When he returned the sheaf of bulletins to the officer in the squad room, he affected weary casualness, but he kept his hands in his pockets so the trembling wouldn’t show.
“Nothin, huh?” the detective said.
“Thanks anyway, for your trouble,” Mickey said.
“Any time. Got time for a cup of coffee?”
“I guess not,” Mickey said. “Got to be starting home. The Captain will be in a sweat.”
“Okay. Take it easy.”
“Sure.”
He left the building unhurriedly, but halfway down the street and headed for the hotel, he was running. Within half an hour he had checked out and was threading his way through the heavy, rush-hour traffic, southward toward Kansas City.
CHAPTER 5
The last known address of Lou “The Barber” Roberts was an empty lot, recently turned to rubble, in a frayed downtown section of the city. Because he had to stop (and start) somewhere, he took a room in
an ancient, rickety walk-up run by a Mrs. Coral Blake. She was forty, maybe, maybe more; had once been pretty, maybe; and now had the wistful, hungry, big-eyed look of the fading beauty. Overanxious to please the good-looking, strong-looking young man who registered under the name of Joe Marine, she hovered about the narrow, dark sleeping room, fussing over his probable needs. He kept telling her everything was fine, thanks, no, thanks just the same; and finally she left him alone.

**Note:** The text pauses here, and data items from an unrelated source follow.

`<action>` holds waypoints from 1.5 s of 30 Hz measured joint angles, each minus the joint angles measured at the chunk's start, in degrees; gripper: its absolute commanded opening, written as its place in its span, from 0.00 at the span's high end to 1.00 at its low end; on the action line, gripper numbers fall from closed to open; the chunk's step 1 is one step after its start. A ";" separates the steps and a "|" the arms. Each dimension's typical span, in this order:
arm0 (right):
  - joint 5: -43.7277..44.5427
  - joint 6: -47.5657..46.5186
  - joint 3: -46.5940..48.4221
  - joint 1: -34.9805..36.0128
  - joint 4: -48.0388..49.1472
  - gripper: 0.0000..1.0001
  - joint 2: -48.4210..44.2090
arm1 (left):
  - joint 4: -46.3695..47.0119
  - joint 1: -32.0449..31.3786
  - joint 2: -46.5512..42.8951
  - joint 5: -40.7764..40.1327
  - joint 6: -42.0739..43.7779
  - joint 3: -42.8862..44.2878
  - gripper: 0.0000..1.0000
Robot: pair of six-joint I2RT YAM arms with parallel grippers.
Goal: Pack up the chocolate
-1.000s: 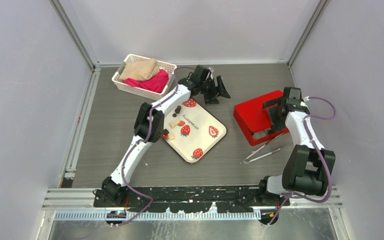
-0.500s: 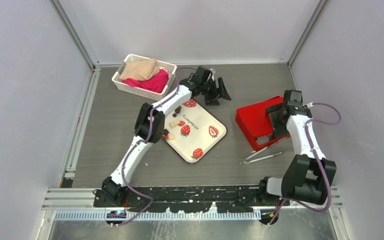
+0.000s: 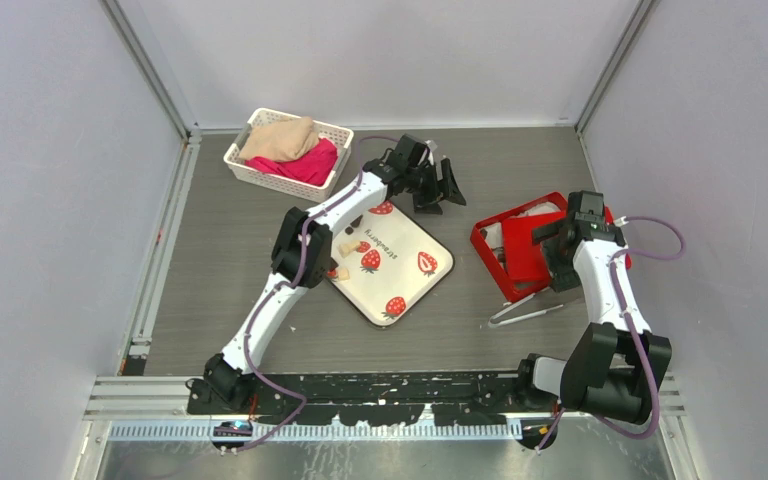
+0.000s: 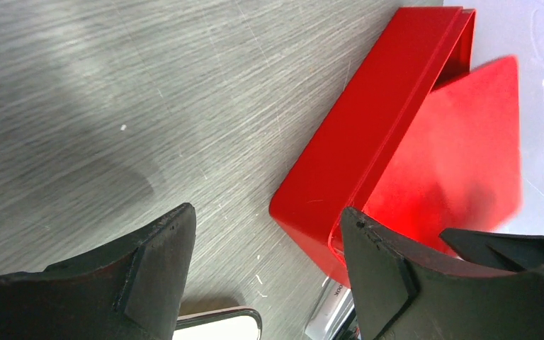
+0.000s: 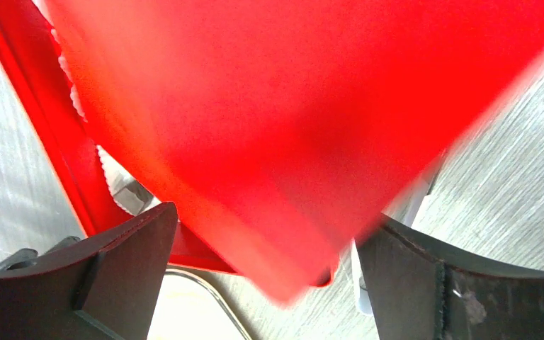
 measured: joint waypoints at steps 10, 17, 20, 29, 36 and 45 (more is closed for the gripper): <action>-3.04 -5.05 -2.14 0.00 -0.35 0.00 -2.43 | -0.07 -1.49 -0.11 0.02 0.04 -0.04 0.25; -5.62 -7.85 -2.86 0.00 -0.85 0.00 -4.85 | -0.07 -1.99 -1.90 0.02 0.11 -0.24 0.25; -6.58 -8.74 -2.86 0.00 -0.90 0.00 -4.87 | -0.07 -2.12 -2.80 0.02 0.24 -0.24 0.25; -13.35 -11.58 -2.78 0.63 -0.87 0.04 -6.25 | -0.90 -4.00 -5.05 -0.13 3.08 -2.99 0.26; -15.65 -16.90 2.03 7.37 -0.96 0.14 -5.51 | -4.70 -4.55 -8.81 -1.60 6.27 -6.23 0.26; -13.68 -27.63 13.00 19.85 -0.48 0.26 10.32 | -7.63 0.00 -24.74 -5.07 10.43 -18.67 0.31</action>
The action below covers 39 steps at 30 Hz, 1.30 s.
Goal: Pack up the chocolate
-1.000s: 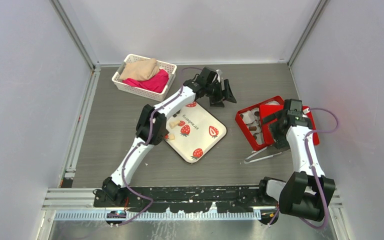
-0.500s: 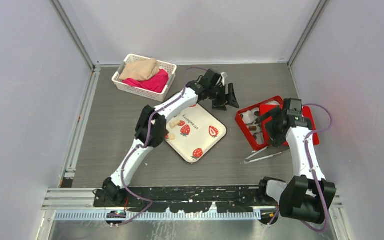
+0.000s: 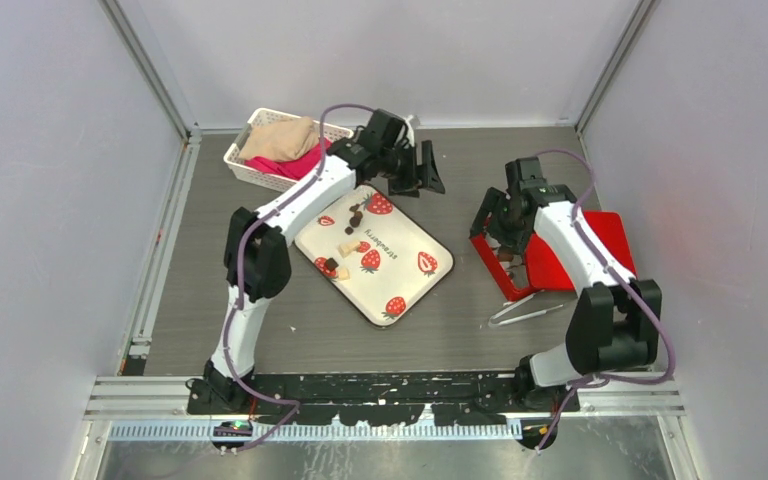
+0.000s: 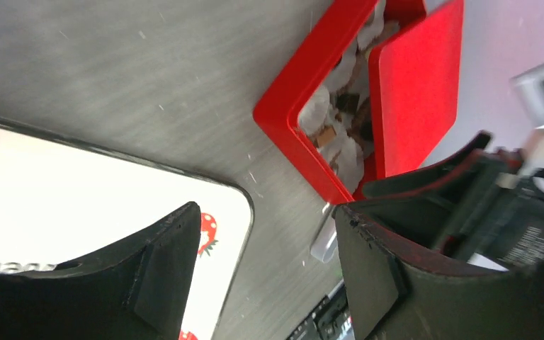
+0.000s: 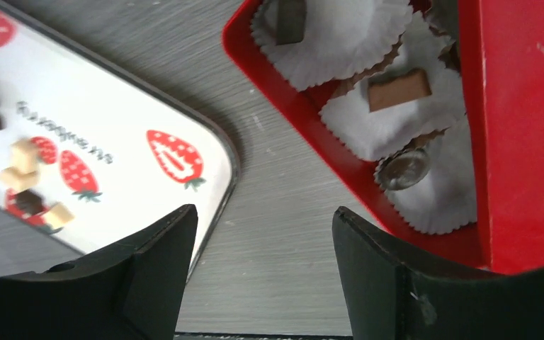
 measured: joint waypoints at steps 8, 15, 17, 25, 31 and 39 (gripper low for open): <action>4.55 -7.93 3.37 0.15 -0.17 0.38 10.12 | -1.22 1.57 9.73 -1.90 0.33 15.15 0.33; 4.85 -10.60 3.85 0.15 0.02 0.49 12.15 | -0.57 -0.31 20.20 -1.88 -2.75 16.72 0.35; 4.85 -10.95 3.85 0.17 0.04 0.50 12.15 | -0.70 -0.74 21.53 -1.86 -3.41 16.17 0.36; 4.11 -11.89 3.82 0.17 0.15 0.52 13.73 | -0.11 -1.03 21.03 -1.42 -2.86 12.39 0.37; 3.02 -12.33 3.82 0.81 0.24 0.61 14.60 | 1.16 -0.48 13.49 -2.56 -1.20 -0.11 0.37; 3.17 -13.44 4.63 1.90 0.22 0.72 16.15 | 0.55 1.27 8.87 -2.95 0.92 -7.37 0.38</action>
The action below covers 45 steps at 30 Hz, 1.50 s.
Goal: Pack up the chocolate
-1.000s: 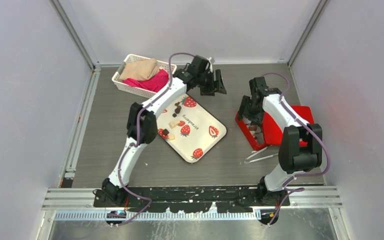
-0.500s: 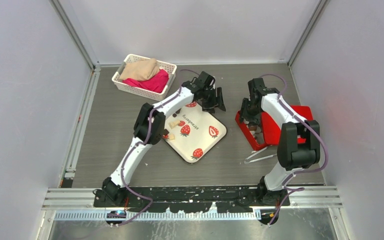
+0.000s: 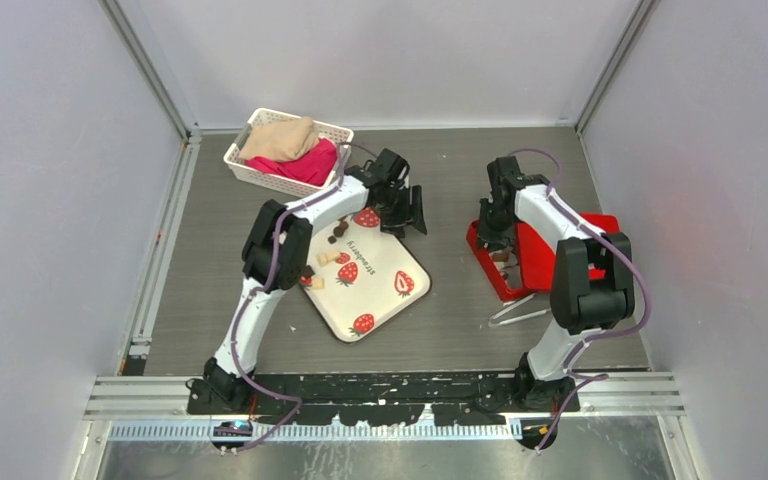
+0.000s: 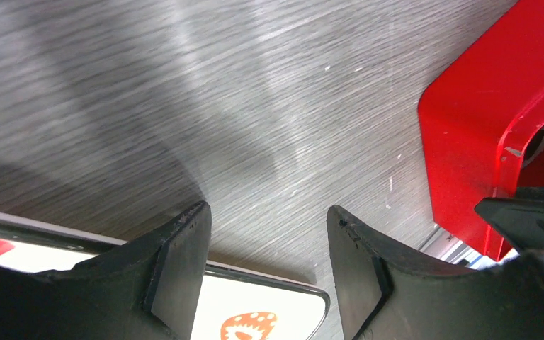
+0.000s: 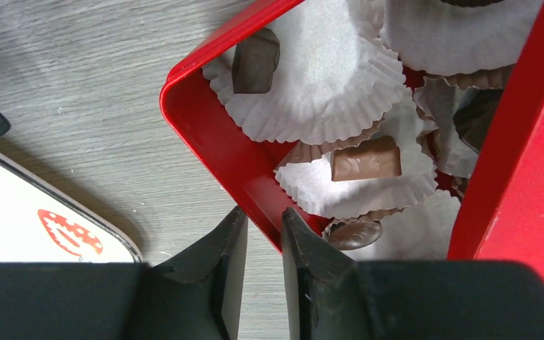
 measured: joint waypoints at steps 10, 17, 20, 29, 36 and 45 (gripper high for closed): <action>-0.04 -0.81 3.82 6.08 0.57 0.87 3.56 | -2.67 3.19 -9.79 -3.08 3.45 -13.88 0.37; -0.39 0.04 11.82 9.77 0.42 0.88 10.14 | -4.76 3.82 -15.39 -3.65 4.39 -16.17 0.36; -0.52 0.33 16.26 11.10 -0.31 0.88 13.44 | -4.98 3.80 -17.35 -3.65 4.61 -16.20 0.34; -1.20 0.81 26.38 15.34 -0.87 0.72 21.00 | -6.45 4.15 -18.45 -3.72 4.79 -16.20 0.32; -1.79 1.51 32.20 15.80 -3.41 0.51 22.21 | -7.21 5.27 -19.52 -4.04 4.96 -16.20 0.32; 3.58 2.78 35.23 14.43 -4.90 0.50 15.63 | -7.45 5.53 -19.91 -2.91 5.03 -15.58 0.31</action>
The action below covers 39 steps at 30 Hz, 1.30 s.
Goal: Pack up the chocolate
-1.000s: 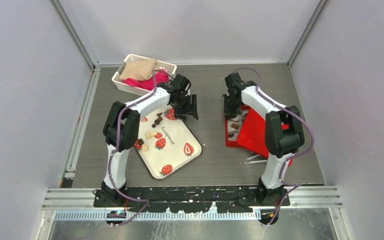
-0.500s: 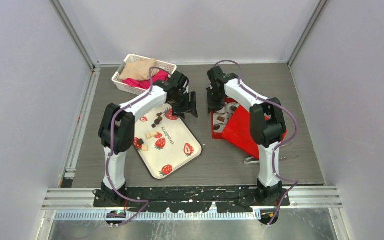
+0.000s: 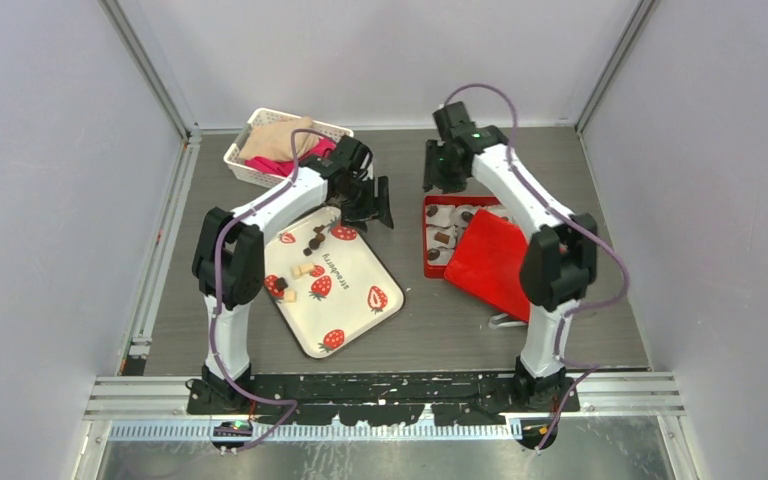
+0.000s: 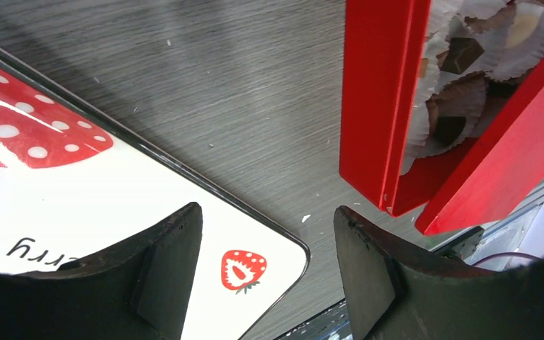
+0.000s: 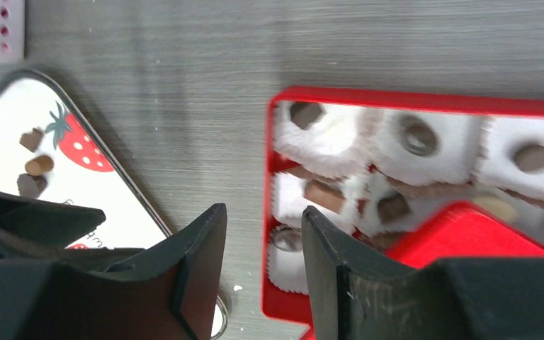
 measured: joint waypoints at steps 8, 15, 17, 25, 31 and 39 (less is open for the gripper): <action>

The room contained a bed, a chair, a chest of drawers, a washstand and a small closet. A single high window looked out on an air shaft, across which was another window like his, fifteen feet away.
It was midmorning. A raw November wind swirled in the shaft. He had driven steadily, with one or two stops for coffee, for fourteen hours. The small of his back was on fire with tension and his eyes felt exposed and grit-filled. He stretched out on the narrow bed and took stock of his assets and liabilities.
He had something over two thousand dollars in cash, in a money belt next to his skin, the residue from the sale of the house in the country and a few other items. He had enough clothes to get by on. He had a cheap place to stay and the name and a detailed description of the man with the razor, plus the knowledge that Lou Roberts had at one time frequented this neighborhood. He had a medium-priced car, only a year old, in good condition, registered to a man named Mickey Phillips.
The money would steadily diminish and sometime disappear, unless he took steps to replenish it. Mrs. Blake’s rooming house would be a good place to live only as long as nobody suspected him of being on the prod. The information he had about Lou Roberts was worthless until he followed through to develop it. The car was a dangerous liability under its present registration. The car would have to go.
He lay quietly, resting, but not permitting himself to doze off, until noon. Then he got up, undressed, went to the bathroom and showered and shaved. He dressed in a clean shirt and another suit and left the building.
He drove the car to three dealers in turn, offering it for cash sale. Each of the three tried to make a trade-in deal with him. The best offer came from the first dealer and he went back there and turned over the car and certificate of ownership and walked out with fifteen hundred dollars. He walked about a mile to a used-car lot and picked out a small, inexpensive European car in good condition. He had to dip into his reserve to the extent of a hundred dollars in order to complete the deal. He registered ownership under the name of Joe Marine and drove back to the neighborhood of the rooming house.